Contact doping, Klein tunneling, and asymmetry of shot noise in suspended graphene

Abstract: The inherent asymmetry of the electric transport in graphene is attributed to Klein tunneling across barriers defined by $\textit{pn}$-interfaces between positively and negatively charged regions. By combining conductance and shot noise experiments we determine the main characteristics of the tunneling barrier (height and slope) in a high-quality suspended sample with Au/Cr/Au contacts. We observe an asymmetric resistance $R_{\textrm{odd}}=100-70$ $\Omega$ across the Dirac point of the suspended graphene at carrier density $|n_{\rm G}|=0.3-4 \cdot 10^{11}$ cm$^{-2}$, while the Fano factor displays a non-monotonic asymmetry in the range $F_{\textrm{odd}} \sim 0.03 - 0.1$. Our findings agree with analytical calculations based on the Dirac equation with a trapezoidal barrier.

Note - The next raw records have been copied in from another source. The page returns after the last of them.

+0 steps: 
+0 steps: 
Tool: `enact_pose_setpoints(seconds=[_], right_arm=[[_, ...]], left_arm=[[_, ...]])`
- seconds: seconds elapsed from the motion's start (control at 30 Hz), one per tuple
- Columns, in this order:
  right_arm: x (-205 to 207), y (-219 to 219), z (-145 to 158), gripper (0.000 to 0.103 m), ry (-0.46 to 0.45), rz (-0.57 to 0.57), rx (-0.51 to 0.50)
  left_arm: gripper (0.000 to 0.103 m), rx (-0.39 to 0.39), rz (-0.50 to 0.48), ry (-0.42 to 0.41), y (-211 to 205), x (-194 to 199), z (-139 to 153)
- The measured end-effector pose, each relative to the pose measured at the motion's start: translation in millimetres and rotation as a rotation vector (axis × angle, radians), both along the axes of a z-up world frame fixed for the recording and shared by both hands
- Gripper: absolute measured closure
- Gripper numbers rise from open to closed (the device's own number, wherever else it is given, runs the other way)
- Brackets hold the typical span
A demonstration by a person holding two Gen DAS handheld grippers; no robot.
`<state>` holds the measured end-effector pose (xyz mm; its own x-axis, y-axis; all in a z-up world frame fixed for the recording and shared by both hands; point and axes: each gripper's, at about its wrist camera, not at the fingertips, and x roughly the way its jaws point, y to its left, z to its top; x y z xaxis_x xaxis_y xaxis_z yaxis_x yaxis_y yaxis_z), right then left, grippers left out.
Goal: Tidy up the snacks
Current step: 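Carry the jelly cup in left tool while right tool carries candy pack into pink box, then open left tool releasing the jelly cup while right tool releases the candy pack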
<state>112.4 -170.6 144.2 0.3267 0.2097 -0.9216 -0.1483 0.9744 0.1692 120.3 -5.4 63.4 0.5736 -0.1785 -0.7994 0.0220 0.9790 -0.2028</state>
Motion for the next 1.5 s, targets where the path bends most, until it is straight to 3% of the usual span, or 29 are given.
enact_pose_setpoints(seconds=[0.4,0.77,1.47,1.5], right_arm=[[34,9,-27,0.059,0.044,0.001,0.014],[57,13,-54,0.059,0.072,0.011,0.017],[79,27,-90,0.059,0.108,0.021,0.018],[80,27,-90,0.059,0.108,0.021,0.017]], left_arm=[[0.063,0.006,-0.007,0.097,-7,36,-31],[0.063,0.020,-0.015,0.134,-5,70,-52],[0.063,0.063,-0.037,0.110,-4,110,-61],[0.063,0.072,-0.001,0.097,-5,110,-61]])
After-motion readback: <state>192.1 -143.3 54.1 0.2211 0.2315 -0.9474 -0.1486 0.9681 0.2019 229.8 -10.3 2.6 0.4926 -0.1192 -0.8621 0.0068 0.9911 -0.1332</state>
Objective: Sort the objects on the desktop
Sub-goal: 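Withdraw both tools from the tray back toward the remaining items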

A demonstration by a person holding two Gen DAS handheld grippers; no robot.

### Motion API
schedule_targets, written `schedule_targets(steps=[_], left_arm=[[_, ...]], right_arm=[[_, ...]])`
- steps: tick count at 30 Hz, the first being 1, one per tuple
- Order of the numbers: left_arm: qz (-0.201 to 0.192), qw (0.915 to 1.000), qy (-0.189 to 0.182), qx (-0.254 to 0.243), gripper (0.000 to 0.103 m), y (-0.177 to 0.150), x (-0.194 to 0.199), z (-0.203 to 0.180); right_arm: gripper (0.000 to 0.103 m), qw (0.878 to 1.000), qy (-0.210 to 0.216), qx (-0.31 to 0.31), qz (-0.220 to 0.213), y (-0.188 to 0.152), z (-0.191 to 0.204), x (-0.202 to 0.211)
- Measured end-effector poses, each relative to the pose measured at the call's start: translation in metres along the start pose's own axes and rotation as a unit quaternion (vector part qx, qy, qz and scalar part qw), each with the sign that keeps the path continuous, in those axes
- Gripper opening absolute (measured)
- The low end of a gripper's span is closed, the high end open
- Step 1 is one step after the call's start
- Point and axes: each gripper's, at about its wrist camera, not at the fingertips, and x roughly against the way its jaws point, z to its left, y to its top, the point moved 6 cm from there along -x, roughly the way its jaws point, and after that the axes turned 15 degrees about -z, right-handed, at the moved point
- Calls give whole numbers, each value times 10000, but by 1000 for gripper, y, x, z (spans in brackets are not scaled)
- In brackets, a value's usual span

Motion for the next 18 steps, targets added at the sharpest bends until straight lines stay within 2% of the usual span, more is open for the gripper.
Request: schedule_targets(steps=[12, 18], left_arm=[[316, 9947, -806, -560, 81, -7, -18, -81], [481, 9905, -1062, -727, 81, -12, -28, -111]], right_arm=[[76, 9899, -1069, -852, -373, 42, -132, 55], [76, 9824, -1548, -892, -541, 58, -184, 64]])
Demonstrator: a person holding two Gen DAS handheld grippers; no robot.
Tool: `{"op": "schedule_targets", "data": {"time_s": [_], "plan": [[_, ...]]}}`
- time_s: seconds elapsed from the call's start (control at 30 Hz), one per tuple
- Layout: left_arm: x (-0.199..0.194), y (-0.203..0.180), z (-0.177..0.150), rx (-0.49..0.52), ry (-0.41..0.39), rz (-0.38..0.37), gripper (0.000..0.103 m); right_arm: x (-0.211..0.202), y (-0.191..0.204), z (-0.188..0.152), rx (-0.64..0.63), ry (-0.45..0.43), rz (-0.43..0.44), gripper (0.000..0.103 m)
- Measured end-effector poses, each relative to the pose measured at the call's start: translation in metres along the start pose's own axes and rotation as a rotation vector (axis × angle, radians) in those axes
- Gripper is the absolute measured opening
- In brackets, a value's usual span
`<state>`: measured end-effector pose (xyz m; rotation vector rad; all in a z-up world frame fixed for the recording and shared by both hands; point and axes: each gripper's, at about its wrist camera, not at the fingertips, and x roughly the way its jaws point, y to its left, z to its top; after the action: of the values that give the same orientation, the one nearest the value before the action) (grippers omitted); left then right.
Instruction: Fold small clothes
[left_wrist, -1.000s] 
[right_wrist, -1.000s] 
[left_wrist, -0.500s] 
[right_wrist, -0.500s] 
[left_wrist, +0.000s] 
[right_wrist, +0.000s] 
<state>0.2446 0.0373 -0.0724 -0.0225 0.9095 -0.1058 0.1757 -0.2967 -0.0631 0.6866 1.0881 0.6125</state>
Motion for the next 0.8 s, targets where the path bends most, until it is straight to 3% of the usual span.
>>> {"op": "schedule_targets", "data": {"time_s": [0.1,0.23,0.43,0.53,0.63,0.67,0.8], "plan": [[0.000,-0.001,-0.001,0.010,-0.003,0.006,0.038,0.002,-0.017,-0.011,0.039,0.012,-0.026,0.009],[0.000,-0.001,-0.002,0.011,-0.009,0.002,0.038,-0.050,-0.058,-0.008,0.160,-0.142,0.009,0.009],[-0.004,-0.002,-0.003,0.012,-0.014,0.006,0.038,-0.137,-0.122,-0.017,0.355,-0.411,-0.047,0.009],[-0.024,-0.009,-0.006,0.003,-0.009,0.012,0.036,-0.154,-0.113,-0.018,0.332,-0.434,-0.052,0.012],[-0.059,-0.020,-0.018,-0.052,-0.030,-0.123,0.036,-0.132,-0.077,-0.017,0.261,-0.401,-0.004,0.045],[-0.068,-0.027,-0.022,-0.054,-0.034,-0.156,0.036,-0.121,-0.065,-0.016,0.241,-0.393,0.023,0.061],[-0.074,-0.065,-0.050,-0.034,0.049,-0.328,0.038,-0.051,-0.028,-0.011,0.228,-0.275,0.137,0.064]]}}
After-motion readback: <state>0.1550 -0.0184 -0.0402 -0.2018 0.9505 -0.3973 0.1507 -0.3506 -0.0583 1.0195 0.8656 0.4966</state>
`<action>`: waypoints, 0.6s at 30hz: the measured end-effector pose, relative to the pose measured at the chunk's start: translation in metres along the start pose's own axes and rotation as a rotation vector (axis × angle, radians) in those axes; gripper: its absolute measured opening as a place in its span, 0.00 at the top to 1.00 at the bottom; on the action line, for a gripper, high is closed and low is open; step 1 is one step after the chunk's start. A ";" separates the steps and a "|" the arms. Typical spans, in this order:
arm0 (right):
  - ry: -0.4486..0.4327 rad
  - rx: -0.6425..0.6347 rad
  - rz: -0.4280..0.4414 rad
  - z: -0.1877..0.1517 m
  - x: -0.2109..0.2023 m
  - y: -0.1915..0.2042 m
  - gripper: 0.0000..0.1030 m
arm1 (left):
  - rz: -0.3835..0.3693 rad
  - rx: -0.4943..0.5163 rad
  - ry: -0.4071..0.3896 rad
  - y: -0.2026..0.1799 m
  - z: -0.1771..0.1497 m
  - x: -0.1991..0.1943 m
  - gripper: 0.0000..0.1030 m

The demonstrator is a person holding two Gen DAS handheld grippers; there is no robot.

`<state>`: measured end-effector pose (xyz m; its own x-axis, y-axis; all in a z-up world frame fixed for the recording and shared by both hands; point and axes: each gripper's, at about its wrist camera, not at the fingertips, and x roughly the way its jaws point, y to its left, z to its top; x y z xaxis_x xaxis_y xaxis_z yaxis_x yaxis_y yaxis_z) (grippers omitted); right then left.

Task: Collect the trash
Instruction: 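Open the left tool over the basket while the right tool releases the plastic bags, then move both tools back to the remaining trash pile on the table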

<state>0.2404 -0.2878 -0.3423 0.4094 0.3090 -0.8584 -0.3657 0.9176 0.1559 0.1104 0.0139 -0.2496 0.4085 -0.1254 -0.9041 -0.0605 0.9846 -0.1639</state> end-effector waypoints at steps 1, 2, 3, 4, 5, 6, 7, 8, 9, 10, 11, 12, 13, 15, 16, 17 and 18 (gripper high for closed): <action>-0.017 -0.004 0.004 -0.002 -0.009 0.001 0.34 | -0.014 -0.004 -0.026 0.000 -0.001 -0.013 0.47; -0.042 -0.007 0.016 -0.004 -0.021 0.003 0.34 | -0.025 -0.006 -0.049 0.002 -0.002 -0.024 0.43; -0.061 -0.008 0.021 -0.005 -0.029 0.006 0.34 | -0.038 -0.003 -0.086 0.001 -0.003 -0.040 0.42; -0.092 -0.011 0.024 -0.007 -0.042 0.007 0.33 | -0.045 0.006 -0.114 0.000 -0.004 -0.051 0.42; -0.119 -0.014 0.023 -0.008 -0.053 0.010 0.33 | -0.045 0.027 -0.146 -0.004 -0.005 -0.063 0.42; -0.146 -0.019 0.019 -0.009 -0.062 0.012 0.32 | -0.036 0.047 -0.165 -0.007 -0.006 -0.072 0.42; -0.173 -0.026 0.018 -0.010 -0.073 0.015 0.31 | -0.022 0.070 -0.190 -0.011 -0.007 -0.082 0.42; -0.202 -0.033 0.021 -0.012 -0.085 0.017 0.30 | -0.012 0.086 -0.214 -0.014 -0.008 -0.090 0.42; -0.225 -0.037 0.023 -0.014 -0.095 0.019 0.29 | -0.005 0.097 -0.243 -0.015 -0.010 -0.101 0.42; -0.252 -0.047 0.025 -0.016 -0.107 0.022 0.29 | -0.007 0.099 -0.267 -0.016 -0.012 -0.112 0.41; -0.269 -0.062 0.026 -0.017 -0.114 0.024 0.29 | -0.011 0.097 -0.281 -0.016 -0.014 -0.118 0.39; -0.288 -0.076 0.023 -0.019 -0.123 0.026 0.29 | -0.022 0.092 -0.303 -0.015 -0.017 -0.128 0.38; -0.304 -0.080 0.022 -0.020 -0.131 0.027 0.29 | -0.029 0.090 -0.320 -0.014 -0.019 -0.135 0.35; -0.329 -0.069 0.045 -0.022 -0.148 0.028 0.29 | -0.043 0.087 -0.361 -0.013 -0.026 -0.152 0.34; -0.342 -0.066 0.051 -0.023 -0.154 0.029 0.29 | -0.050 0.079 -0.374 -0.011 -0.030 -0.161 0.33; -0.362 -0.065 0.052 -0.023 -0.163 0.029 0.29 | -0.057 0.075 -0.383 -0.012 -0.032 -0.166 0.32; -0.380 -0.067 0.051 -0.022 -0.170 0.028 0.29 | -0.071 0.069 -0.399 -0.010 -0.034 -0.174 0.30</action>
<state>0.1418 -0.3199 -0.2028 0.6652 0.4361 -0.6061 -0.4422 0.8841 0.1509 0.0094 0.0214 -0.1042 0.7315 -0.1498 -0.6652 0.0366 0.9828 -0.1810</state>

Comparison between the model and the data yields the barrier height for tunneling, an estimate of the thickness of the $\textit{pn}$-interface $d < 20$ nm, and the contact region doping corresponding to a Fermi level offset of $\sim - 18$ meV. The strength of pinning of the Fermi level under the metallic contact is characterized in terms of the contact capacitance $C_c=19 \times 10^{-6}$ F/cm$^2$. Additionally, we show that the gate voltage corresponding to the Dirac point is given by the work function difference between the backgate material and graphene.